Auch Ausflüge veranstaltet der Baß in die umliegenden Orte, so von Siezenheim nach Wals, Gois, Himmelreich, Liefering, Maxglan, Rott, Feldkirchen, Ainring usw. Sind die Schnalzer von einem Nachbarort angesagt, so empfangen sie die Orte mit fröhlichem Knallen, hierauf wird Aufstellung genommen und um die Wette geschnalzt, um zu zeigen, wer den besten Baß besitzt; solche Besuche werden oft nur deshalb unternommen, um zu erkunden, wo der kräftigste Baß zu finden sei.
Ein großes Aperschnalzen war im Fasching des Jahres 1909 in Laufen. Auf den Wiesen in der Nähe des Bartkellers fanden sich 153 Bauernbuben aus der Umgebung ein, um das übliche Faschingschnalzen abzuhalten; dabei hatten sich 80 Mann in ausgedehnter Reihe aufgestellt, die um die Wette schnalzten.
Diese Sitte findet sich außer im nördlichen Teil unseres Heimatlandes auch im Lungau wieder. Hübner schreibt darüber: „Bei Eingang des Frühlings, sobald die Witterung den Austrieb des Viehes gestattet, beginnt das ‚Apachschnalzen‘ der Hirten. Dies geschieht mittels 4 bis 5 Klafter langer, dicker aus Hanf gedrehter Peitschen, die sie mit beiden Händen über dem Haupt vielmal im Kreise schwingen, ehe der Knall erfolgt und womit sie, wenn sie einmal recht im Schwunge sind, rechts und links im ordentlichen Takt Knall auf Knall fällen, so daß Berg und Tal in weiten Strecken davon widerhallen.
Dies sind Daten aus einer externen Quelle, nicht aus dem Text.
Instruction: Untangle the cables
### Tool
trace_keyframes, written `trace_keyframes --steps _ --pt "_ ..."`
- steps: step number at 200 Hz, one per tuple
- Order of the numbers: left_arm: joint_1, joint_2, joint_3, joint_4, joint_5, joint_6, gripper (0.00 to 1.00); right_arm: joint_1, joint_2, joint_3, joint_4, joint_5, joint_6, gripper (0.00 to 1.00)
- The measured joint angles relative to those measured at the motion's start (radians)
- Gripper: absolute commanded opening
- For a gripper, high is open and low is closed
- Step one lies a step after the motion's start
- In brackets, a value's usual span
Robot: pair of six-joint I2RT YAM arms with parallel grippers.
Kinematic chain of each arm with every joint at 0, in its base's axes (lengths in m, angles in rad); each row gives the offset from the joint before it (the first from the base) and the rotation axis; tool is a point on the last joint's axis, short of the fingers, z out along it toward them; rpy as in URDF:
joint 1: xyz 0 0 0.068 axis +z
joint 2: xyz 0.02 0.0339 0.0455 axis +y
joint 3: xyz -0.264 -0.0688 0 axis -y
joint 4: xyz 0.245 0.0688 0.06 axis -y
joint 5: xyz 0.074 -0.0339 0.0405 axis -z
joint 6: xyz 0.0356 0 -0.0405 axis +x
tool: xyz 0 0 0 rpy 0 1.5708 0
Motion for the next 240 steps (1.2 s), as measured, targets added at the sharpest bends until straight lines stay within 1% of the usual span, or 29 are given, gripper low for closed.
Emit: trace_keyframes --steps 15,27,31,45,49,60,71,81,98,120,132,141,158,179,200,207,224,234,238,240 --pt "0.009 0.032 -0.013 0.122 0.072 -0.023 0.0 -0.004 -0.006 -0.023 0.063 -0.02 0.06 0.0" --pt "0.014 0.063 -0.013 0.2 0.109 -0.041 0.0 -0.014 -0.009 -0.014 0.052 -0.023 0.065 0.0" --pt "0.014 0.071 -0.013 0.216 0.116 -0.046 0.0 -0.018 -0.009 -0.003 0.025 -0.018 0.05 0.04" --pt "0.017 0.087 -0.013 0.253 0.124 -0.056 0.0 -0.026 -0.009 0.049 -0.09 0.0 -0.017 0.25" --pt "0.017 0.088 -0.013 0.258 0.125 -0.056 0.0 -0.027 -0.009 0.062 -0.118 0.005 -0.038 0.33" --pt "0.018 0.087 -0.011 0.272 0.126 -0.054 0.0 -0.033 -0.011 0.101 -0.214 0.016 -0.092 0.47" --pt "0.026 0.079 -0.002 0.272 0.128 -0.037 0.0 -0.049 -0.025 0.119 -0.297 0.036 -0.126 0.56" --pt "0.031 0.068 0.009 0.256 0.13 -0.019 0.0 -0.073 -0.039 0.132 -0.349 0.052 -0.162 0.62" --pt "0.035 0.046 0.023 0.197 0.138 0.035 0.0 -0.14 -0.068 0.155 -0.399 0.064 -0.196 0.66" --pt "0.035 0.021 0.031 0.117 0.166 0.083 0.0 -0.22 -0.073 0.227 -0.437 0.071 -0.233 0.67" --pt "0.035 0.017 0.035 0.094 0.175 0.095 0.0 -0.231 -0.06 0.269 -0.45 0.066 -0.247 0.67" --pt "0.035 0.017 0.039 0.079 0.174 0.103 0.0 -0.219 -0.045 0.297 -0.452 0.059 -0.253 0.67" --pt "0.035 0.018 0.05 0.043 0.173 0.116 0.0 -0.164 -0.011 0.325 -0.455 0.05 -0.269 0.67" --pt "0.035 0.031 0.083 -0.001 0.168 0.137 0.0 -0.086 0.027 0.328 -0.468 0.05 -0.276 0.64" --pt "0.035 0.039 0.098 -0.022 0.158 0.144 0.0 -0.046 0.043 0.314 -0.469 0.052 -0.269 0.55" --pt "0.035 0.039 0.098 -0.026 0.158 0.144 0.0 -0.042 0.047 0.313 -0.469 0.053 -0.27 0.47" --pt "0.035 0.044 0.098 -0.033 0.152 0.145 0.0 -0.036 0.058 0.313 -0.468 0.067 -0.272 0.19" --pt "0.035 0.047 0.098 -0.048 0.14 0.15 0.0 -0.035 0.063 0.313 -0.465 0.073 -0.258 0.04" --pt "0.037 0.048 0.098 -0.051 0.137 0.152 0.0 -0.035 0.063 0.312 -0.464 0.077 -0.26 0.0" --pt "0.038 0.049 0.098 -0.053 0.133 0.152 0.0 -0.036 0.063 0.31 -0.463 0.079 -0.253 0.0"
Diese Belustigung, welche den ganzen Sommer auf den Alpen dauert und erst im Spätherbste mit dem Heimtriebe des Viehes in die Ställe beschlossen wird, ist mit der äußersten Anstrengung der Leibeskräfte, welche nicht selten darunter Schaden leiden, verbunden.“[4027]
Die Bemerkung [Heinrich] Wallmanns in seinen „Kulturhistorischen Streifzügen“, daß dem ernsten, verschlossenen Lungauer das Apachschnalzen das Jodeln ersetze, ist ebenso charakteristisch als treffend.
[4026] [Adrian 1924], S. 95–98.
[4027] Anm. der Redaktion: Karl Adrian liefert hier, wie auch an weiteren Stellen, keine weiteren Belege.